Reply to Objection: 1. As stated in Metaph. ix, 16, action is twofold. Actions of one kind pass out to external matter, as to heat or to cut; whilst actions of the other kind remain in the agent, as to understand, to sense and to will. The difference between them is this, that the former action is the perfection not of the agent that moves, but of the thing moved; whereas the latter action is the perfection of the agent. Hence, because movement is an act of the thing in movement, the latter action, in so far as it is the act of the operator, is called its movement, by this similitude, that as movement is an act of the thing moved, so an act of this kind is the act of the agent, although movement is an act of the imperfect, that is, of what is in potentiality; while this kind of act is an act of the perfect, that is to say, of what is in act as stated in De Anima iii, 28. In the sense, therefore, in which understanding is movement, that which understands itself is said to move itself.

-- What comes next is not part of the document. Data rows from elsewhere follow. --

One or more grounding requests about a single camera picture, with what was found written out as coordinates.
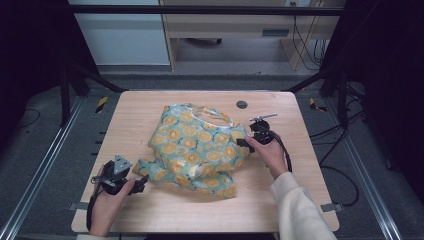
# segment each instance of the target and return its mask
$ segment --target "human hand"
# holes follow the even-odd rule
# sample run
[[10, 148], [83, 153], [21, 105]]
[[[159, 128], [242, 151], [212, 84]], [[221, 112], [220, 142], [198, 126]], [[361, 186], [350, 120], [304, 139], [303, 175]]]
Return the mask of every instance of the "human hand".
[[288, 172], [284, 158], [284, 151], [275, 139], [266, 145], [262, 145], [251, 136], [246, 136], [245, 140], [256, 150], [265, 162], [274, 179], [277, 179], [281, 174]]
[[91, 215], [90, 235], [98, 237], [107, 237], [113, 222], [118, 215], [119, 209], [125, 200], [125, 197], [131, 191], [135, 183], [135, 179], [129, 179], [121, 191], [116, 195], [110, 195], [106, 191], [100, 190], [97, 200], [94, 203]]

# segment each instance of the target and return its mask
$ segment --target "power outlet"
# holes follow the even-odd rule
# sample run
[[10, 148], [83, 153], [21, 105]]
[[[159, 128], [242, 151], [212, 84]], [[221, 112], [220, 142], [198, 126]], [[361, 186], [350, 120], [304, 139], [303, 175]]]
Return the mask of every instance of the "power outlet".
[[311, 0], [286, 0], [284, 7], [308, 7]]

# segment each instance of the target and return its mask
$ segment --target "beige sleeve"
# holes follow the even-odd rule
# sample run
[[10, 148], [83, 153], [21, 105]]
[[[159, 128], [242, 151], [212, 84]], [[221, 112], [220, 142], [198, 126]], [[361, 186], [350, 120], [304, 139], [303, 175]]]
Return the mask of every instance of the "beige sleeve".
[[292, 173], [281, 174], [271, 185], [271, 192], [278, 204], [281, 239], [336, 239]]

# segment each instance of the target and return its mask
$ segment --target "black curtain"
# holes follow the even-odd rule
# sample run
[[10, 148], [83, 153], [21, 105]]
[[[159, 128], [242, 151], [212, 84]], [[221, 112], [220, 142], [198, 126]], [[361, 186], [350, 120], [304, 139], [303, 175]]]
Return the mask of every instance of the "black curtain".
[[68, 2], [0, 3], [0, 149], [23, 116], [29, 98], [58, 86], [64, 66], [79, 64], [99, 74], [74, 14], [47, 12], [41, 4]]
[[[372, 2], [349, 1], [369, 6]], [[343, 71], [365, 87], [364, 108], [388, 162], [400, 170], [424, 202], [424, 2], [381, 0], [361, 29]], [[337, 59], [359, 18], [338, 23], [324, 67]], [[335, 86], [327, 78], [323, 86]]]

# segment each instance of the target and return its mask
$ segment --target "left hand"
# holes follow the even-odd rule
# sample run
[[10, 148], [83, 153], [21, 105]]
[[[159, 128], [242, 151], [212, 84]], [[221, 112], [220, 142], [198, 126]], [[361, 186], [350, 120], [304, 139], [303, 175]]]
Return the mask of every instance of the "left hand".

It is in this sense that Plato also taught that God moves Himself; not in the sense in which movement is an act of the imperfect.
2. As God is His own very existence and understanding, so is He His own life; and therefore He so lives that He has not principle of life.
3. Life in this lower world is bestowed on a corruptible nature, that needs generation to preserve the species, and nourishment to preserve the individual. For this reason life is not found here below apart from a vegetative soul: but this does not hold good with incorruptible natures.